The sinister procession crossed the Place des Lisses and skirted the walls of the Hôtel Montbazon. The cart bearing the three bodies came first, then the dragoons, then Morgan walking alone in a clear space of some ten feet before and behind him, then the gendarmes. At the end of the wall they turned to the left.
Suddenly, through an opening that existed at that time between the wall and the market-place, Morgan saw the scaffold raising its two posts to heaven like two bloody arms.
“Faugh!” he exclaimed, “I have never seen a guillotine, and I had no idea it was so ugly.”
Then, without further remark, he drew his dagger and plunged it into his breast up to the hilt.
The captain of the gendarmerie saw the movement without being in time to prevent it.
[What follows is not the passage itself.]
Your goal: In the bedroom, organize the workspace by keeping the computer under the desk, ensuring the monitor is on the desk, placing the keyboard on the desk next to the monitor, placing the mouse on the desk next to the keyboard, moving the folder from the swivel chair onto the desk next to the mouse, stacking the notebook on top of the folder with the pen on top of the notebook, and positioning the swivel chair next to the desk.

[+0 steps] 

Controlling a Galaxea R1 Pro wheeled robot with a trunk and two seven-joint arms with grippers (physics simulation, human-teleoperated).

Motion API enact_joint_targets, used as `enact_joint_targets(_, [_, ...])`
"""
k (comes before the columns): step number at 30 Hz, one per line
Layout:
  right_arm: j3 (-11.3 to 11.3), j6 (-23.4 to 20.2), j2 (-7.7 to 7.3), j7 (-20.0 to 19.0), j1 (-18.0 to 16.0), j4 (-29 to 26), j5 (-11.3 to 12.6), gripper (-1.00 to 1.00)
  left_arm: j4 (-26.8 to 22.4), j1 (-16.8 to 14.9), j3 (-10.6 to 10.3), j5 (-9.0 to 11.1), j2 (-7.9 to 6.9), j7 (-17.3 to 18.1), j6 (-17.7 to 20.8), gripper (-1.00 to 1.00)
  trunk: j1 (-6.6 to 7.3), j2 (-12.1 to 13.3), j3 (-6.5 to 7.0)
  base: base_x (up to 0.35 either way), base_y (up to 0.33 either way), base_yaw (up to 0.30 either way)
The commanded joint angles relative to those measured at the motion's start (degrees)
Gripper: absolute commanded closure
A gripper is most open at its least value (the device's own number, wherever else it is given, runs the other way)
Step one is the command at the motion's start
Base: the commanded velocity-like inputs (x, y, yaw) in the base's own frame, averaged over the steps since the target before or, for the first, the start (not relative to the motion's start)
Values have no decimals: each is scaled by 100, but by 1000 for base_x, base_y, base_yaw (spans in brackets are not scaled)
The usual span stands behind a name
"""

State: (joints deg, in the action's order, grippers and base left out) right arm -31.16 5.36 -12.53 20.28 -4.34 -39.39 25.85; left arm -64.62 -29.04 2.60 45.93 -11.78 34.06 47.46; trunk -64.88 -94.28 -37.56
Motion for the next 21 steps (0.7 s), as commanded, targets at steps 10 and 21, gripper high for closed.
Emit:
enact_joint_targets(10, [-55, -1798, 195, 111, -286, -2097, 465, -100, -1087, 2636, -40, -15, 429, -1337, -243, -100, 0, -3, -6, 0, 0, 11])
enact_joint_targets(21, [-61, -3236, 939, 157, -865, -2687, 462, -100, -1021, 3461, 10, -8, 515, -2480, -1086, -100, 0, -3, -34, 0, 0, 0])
He spurred his horse toward Morgan, who, to his own amazement and that of every one else, remained standing. But Morgan, drawing a pistol from his belt and cocking it, exclaimed: “Stop! It was agreed that no one should touch me. I shall die alone, or three of us will die together.”
The captain reined back his horse.
“Forward!” said Morgan.
They reached the foot of the guillotine. Morgan drew out his dagger and struck again as deeply as before. A cry of rage rather than pain escaped him.
“My soul must be riveted to my body,” he said.
Then, as the assistants wished to help him mount the scaffold on which the executioner was awaiting him, he cried out: “No, I say again, let no one touch me.”